You really should learn to use the analyses tools he is giving for future designs.

In the mean time, what I gave you will get you going in the shortest amount of time and least amount effort, something that is needed with the amount of time you have left. And, if you apply the information I gave you to Jesse's approach, you will see that it works, too. Please give it a try once you get the drive working to your satisfaction.

I did the calculation, using what I thought to be conservative numbers:

I get it, the math is doable. The point is that advice was given in the form of exact gear ratios based upon esoteric experience rather than math. On top of that, it's not the best advice for that team because we don't know that team's experience with chain.

Replacing the belt pulley on the gearbox with a 12-16T pulley has the same net effect (the robot turns) at potentially less expense -- time & money wise.

Replacing the belt pulley on the gearbox with a 12-16T pulley has the same net effect (the robot turns) at potentially less expense -- time & money wise.

It also requires a different tooth count on the belt, all other things being equal. The flexibility of chain is a great asset here.

It also requires a different tooth count on the belt, all other things being equal. The flexibility of chain is a great asset here.

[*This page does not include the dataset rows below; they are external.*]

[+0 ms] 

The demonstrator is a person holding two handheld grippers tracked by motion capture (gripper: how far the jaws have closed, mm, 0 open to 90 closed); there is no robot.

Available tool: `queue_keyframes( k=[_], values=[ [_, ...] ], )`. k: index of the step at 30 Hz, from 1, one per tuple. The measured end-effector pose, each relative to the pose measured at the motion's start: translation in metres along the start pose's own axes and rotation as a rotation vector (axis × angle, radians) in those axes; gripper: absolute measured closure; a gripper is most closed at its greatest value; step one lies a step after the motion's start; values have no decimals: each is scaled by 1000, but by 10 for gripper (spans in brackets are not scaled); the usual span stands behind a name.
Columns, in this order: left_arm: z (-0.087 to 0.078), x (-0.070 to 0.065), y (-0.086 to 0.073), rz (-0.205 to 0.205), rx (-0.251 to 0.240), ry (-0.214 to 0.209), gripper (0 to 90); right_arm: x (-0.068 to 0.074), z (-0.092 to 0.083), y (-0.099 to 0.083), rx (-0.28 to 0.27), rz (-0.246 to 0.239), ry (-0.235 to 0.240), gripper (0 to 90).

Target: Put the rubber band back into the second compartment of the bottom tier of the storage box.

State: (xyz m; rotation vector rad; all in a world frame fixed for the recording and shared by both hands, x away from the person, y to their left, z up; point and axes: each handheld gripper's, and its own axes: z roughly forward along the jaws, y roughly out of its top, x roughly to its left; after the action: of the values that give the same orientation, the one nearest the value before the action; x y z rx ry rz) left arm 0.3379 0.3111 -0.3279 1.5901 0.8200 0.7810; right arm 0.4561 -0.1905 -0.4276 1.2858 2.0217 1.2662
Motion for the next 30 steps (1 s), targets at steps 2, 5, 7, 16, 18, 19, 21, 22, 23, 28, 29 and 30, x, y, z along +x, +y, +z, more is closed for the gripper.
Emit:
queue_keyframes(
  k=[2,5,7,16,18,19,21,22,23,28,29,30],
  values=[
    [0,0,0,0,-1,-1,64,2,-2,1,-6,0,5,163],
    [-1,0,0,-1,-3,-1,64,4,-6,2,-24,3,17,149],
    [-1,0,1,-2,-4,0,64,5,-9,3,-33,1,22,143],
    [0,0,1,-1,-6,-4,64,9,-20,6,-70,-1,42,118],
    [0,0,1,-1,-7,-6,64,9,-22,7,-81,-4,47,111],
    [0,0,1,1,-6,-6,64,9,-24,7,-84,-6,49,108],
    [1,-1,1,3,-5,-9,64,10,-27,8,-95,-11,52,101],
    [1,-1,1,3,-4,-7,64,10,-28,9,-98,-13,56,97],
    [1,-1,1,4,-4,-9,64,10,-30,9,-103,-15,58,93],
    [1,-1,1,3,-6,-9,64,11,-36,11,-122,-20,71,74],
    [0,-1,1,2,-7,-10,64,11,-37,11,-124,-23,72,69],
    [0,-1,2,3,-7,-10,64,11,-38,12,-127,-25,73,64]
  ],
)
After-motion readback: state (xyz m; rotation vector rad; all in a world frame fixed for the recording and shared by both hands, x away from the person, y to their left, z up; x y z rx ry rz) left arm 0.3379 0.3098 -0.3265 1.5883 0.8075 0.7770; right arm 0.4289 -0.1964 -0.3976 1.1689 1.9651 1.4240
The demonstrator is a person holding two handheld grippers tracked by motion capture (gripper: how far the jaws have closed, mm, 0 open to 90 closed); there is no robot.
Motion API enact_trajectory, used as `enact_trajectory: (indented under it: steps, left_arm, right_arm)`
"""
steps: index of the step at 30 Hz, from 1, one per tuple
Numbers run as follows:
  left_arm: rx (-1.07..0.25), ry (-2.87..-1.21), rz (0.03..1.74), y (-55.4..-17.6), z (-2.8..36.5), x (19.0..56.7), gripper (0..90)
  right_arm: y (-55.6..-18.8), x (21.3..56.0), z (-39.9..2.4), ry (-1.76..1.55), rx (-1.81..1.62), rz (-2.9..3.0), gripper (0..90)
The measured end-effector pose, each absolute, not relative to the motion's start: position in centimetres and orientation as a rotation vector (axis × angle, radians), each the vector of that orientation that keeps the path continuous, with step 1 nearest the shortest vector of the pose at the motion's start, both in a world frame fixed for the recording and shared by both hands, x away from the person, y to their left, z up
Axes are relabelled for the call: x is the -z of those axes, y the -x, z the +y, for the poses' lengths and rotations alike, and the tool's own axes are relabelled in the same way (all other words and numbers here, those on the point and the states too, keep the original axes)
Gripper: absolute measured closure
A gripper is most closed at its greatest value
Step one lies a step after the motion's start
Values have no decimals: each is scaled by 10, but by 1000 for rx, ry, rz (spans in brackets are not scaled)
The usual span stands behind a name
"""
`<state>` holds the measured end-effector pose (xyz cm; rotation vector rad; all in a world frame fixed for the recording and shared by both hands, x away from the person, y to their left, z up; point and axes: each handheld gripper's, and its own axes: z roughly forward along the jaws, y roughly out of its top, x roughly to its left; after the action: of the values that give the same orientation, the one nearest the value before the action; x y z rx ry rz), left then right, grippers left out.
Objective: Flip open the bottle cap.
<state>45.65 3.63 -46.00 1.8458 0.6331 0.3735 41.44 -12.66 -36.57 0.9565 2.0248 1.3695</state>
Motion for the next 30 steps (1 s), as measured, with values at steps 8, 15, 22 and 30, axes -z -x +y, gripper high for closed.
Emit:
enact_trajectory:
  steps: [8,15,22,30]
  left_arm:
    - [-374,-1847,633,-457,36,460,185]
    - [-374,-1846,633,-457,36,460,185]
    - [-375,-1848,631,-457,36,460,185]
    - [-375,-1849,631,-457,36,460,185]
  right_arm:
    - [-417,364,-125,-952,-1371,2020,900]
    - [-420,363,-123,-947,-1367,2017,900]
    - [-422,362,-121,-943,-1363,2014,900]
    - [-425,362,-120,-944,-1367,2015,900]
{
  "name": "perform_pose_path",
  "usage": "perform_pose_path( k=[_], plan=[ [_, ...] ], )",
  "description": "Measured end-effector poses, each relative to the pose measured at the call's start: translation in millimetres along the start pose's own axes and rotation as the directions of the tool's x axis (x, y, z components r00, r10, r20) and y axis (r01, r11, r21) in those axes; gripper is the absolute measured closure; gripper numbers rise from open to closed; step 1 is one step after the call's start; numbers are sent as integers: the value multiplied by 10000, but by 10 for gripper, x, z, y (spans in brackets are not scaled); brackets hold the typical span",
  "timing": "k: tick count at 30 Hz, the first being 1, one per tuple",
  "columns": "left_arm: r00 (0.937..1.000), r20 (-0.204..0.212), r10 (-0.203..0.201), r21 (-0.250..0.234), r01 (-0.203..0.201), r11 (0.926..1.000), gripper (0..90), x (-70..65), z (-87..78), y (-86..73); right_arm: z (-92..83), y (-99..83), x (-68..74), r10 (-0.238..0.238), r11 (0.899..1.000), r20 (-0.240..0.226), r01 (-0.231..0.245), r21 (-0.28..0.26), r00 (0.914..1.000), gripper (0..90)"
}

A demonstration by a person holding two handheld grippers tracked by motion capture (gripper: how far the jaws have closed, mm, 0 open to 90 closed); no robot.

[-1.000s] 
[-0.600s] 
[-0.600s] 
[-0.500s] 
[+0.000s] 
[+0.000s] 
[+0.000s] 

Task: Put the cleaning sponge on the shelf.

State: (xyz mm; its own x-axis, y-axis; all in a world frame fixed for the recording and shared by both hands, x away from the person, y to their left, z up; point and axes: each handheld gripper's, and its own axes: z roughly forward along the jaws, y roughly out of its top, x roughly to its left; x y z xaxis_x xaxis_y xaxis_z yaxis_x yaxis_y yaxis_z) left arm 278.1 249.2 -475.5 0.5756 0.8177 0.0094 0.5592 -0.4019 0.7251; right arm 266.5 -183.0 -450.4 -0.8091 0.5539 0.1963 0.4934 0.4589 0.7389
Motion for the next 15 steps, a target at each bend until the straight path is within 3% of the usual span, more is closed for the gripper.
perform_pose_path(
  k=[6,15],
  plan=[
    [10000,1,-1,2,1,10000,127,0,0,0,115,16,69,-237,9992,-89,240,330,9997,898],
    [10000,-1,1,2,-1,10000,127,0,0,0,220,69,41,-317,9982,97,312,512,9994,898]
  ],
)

They could also slide the gearboxes more towards the center, so long as they're not welded to the frame (can't really tell from the picture if the glare is a weld joint or not). It doesn't look like the two gearboxes on the side will interfere, but it's best to judge it hands-on.

We solved the problem by using free spinning low traction wheels in the front and doubling up the motors in the back for more drive power. Although the robot still struggles to turn sometimes, it is a noticeable improvement to before. We can even turn in one spot. Thanks for the help everyone!

As a quick fix, i'd recommend putting all four motors on the rear wheels and swapping the fronts for omnis - just a shaft, no gearbox.

its hard to tweak four independent motors and gearboxes, especially without encoders etc.

and definetly you need to gear down to about 11-12 fps max, maybe sprockets?